• WORK REQUEST
Show every line of the material that follows in which the word "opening" occurs.
* * * * *
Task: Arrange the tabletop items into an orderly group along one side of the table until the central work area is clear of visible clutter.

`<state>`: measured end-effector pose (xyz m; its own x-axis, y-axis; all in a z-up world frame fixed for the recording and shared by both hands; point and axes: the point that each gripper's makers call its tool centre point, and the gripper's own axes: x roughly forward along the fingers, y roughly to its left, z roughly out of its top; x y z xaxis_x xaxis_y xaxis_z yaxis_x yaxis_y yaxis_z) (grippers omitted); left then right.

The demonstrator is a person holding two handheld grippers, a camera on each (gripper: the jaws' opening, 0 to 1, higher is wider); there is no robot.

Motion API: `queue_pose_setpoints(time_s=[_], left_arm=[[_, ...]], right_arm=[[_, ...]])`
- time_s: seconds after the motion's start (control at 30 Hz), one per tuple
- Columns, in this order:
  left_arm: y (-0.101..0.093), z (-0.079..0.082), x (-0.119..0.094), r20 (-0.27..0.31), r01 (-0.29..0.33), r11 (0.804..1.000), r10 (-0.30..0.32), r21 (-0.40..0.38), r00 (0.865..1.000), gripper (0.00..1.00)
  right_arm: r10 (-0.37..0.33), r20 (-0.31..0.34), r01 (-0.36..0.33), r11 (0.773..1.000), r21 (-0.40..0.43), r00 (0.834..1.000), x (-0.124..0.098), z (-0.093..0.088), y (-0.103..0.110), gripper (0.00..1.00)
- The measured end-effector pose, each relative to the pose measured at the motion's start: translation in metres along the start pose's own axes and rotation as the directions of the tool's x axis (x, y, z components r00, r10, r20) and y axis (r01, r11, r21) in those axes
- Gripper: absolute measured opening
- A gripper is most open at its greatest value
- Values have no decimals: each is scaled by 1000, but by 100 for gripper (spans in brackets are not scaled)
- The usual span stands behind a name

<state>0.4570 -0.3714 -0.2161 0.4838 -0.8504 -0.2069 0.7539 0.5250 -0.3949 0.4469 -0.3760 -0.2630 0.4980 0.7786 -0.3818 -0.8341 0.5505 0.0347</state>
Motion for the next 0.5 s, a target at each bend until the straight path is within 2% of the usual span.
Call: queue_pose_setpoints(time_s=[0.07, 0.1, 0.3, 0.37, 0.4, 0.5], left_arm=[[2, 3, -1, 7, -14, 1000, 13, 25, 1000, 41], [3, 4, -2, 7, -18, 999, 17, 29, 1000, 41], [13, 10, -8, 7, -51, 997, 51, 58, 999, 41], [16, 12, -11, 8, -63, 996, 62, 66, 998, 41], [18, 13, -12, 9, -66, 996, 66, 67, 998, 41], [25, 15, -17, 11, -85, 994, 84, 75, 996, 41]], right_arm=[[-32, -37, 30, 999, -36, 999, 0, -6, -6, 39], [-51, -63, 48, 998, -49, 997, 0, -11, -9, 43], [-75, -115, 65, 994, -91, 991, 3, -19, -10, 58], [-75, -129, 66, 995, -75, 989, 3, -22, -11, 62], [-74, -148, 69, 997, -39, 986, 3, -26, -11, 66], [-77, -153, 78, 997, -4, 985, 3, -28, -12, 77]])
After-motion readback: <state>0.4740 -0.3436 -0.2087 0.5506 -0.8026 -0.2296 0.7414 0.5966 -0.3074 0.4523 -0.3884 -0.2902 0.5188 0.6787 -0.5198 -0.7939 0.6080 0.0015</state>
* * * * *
• TASK SOLUTION
The demonstrator is a person holding two handheld grippers, a camera on each (gripper: the jaws' opening, 0 to 1, higher is wider); there is no robot.
- Gripper: absolute measured opening

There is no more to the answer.